[Recorded data]
◇ ◇ ◇

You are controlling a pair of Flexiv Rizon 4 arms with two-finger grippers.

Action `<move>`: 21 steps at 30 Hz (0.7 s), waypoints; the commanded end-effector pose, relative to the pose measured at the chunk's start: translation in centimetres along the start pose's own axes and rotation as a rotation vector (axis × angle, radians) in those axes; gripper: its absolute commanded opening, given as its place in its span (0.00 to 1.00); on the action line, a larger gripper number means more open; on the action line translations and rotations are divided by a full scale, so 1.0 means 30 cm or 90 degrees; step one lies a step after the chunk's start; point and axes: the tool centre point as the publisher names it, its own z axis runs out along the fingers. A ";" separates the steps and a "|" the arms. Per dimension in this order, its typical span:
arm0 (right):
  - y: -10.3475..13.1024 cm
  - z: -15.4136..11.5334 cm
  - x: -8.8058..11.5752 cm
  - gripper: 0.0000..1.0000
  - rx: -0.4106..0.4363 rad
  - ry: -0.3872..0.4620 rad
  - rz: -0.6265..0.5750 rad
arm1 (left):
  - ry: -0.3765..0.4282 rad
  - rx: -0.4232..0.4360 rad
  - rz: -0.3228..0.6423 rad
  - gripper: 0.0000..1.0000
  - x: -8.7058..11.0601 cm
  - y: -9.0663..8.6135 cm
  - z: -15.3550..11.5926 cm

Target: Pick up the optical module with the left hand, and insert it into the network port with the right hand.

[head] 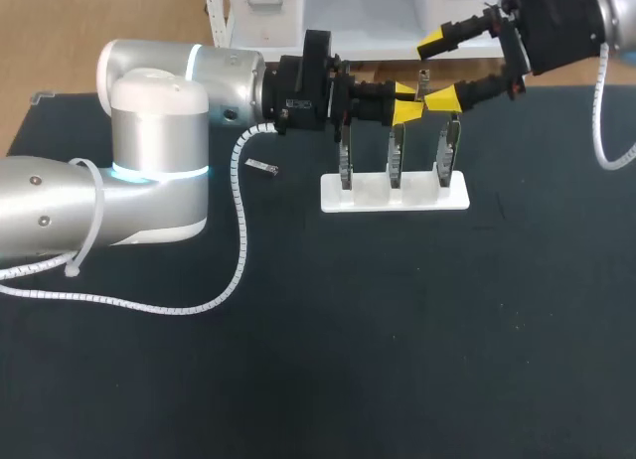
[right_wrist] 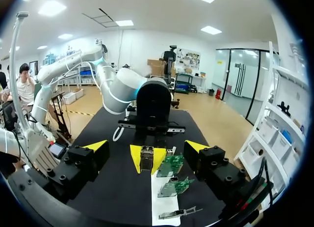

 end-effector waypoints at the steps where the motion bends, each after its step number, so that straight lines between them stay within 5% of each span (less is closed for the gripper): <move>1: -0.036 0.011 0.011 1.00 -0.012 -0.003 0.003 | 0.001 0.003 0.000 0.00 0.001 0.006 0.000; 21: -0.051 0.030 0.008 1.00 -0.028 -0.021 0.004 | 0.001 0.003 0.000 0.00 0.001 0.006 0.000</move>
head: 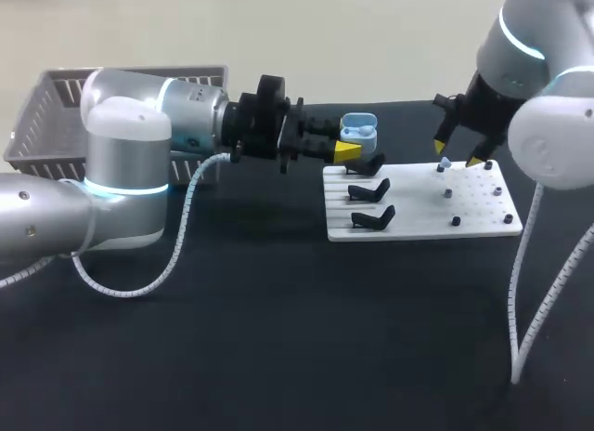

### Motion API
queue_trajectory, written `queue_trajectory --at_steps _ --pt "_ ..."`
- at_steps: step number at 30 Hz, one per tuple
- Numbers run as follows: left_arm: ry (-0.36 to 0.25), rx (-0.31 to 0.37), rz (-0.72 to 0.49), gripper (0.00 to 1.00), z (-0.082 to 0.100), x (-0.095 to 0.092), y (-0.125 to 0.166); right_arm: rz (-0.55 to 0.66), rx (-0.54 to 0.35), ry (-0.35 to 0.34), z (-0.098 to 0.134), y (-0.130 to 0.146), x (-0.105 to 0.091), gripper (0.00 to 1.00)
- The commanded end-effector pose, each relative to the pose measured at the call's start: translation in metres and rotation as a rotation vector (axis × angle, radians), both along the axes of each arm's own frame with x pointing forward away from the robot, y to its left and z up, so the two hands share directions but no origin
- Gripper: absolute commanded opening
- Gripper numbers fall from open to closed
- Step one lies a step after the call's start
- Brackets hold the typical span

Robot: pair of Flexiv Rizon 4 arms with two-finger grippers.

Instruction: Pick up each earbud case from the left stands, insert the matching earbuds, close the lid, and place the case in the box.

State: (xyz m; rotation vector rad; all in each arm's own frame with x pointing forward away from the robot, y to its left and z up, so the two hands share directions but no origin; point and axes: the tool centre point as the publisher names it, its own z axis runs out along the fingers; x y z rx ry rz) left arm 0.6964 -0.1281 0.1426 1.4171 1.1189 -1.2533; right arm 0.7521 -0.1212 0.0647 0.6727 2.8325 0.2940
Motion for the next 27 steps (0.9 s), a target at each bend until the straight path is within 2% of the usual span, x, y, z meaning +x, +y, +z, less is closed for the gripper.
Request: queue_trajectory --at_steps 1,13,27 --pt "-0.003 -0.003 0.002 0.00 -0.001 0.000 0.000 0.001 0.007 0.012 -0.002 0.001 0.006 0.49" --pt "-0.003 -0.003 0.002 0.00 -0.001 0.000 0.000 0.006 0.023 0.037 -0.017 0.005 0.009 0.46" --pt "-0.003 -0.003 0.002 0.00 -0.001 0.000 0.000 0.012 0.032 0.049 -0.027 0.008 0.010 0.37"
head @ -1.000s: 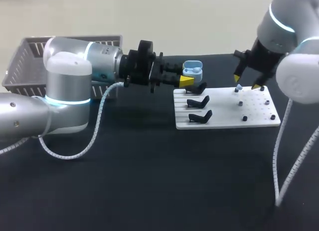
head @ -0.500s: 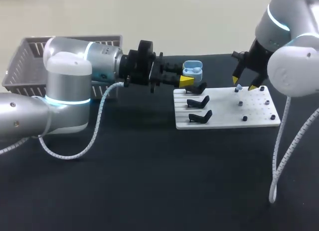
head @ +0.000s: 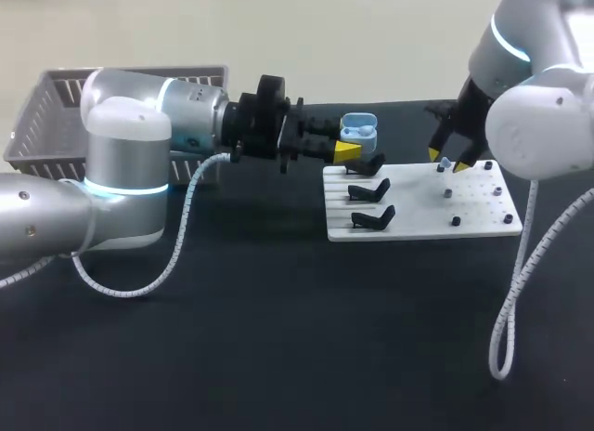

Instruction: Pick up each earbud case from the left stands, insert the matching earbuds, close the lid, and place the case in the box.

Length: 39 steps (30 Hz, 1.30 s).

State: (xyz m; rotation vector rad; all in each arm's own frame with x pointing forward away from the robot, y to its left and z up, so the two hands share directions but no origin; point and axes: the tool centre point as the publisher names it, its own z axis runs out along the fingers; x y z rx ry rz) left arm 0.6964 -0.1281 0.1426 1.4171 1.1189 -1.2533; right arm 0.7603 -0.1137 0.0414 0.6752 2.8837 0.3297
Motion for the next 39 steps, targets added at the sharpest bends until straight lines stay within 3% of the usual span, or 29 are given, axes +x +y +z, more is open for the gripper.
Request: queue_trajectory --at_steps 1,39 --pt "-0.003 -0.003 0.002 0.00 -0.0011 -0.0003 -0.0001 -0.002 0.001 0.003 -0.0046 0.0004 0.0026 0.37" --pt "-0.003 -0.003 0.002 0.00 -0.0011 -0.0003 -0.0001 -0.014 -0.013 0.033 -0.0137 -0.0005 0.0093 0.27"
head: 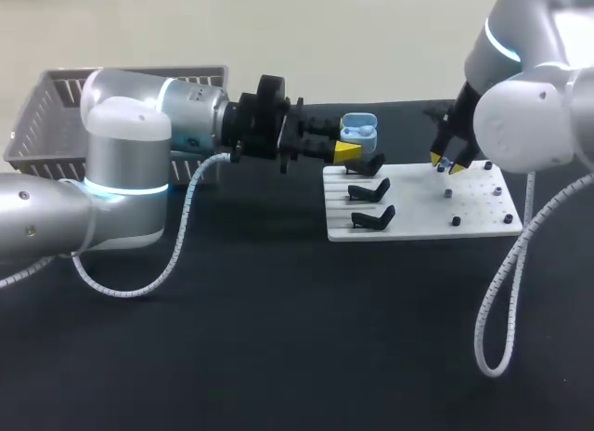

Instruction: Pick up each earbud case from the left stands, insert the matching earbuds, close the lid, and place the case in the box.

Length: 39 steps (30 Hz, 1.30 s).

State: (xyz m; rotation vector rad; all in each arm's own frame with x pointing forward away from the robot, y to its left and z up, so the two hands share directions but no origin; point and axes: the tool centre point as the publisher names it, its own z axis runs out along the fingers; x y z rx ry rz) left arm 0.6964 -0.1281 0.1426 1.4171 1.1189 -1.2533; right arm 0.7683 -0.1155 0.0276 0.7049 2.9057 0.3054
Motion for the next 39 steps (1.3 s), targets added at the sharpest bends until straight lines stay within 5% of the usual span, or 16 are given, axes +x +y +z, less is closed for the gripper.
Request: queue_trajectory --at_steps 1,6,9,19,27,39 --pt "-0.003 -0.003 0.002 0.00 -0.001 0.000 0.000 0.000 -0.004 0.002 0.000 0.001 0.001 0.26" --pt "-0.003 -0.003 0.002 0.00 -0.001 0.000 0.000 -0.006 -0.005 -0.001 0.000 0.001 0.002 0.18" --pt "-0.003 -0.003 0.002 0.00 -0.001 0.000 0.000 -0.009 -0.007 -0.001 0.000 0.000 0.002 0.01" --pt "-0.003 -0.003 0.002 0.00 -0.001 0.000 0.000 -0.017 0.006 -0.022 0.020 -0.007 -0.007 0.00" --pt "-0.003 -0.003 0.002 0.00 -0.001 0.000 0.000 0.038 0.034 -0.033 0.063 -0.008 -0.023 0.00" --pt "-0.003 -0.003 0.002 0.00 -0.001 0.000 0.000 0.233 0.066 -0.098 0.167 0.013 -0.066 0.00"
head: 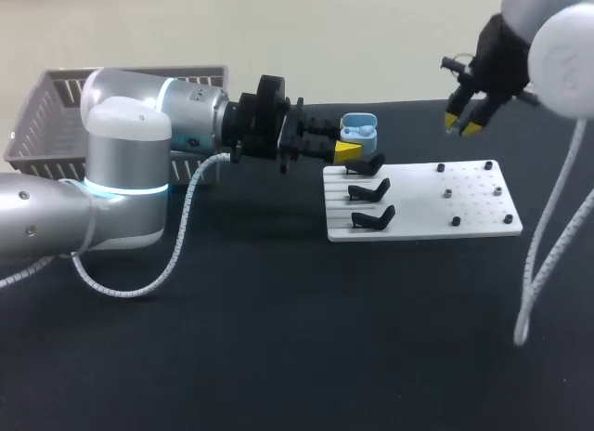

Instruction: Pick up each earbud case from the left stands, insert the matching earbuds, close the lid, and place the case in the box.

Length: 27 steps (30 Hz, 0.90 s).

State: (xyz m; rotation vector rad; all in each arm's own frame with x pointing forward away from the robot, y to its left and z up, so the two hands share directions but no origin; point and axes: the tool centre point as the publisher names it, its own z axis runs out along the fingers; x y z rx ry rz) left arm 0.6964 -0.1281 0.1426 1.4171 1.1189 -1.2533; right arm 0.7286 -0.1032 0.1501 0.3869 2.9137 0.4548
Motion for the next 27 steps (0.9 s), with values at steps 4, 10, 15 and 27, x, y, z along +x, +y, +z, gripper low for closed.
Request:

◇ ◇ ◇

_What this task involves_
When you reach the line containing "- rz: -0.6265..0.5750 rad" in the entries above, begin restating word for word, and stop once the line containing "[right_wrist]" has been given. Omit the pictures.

_Solution to the problem_
  - rz: -0.6265..0.5750 rad
arm1 (left):
  - ry: -0.3765..0.4282 rad
  - rx: -0.4232..0.4360 rad
  - rz: -0.3228..0.6423 rad
  - gripper: 0.0000..1.0000
  - x: -8.7058..11.0601 cm
  - y: -9.0663..8.6135 cm
  - z: -15.3550..11.5926 cm

Target: Pick up the optical module with the left hand, and insert it into the network port with the right hand.

[head] 
[right_wrist] 

The response to the exercise is complete.